What is needed =>
The number of lines holding "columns" in the listing below is all you should give.
========================
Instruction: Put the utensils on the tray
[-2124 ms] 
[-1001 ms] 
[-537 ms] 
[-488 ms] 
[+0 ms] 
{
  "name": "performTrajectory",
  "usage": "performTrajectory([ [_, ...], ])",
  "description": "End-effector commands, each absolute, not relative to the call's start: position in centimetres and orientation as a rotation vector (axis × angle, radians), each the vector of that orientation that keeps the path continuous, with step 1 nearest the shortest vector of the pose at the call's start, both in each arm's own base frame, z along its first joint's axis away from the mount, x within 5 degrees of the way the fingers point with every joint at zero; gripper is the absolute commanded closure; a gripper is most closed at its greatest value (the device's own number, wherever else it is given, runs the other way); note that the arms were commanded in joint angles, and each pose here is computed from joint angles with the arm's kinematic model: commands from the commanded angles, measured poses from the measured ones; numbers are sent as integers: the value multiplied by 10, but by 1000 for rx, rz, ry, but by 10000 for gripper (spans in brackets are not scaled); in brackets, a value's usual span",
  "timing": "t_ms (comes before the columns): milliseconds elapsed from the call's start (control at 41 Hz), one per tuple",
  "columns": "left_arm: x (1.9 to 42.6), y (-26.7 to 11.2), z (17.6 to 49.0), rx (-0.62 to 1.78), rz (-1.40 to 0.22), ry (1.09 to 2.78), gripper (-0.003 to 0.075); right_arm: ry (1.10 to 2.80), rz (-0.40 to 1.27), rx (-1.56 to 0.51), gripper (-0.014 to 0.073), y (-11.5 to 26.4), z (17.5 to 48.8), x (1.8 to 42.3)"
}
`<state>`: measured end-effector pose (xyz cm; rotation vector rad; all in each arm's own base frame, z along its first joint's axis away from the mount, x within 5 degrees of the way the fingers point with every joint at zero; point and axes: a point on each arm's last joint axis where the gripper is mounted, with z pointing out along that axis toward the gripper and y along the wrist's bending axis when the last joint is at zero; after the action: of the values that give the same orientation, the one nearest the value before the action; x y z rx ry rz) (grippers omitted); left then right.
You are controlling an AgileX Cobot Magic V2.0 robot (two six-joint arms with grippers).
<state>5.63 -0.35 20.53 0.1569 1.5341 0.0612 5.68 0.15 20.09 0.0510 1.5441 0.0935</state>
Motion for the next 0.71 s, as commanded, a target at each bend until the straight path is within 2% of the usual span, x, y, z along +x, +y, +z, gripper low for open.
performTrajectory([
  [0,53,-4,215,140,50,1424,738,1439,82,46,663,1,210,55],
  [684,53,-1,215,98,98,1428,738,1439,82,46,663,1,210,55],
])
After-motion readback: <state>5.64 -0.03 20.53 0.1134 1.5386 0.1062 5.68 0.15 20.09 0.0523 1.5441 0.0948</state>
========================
Solved exercise =>
2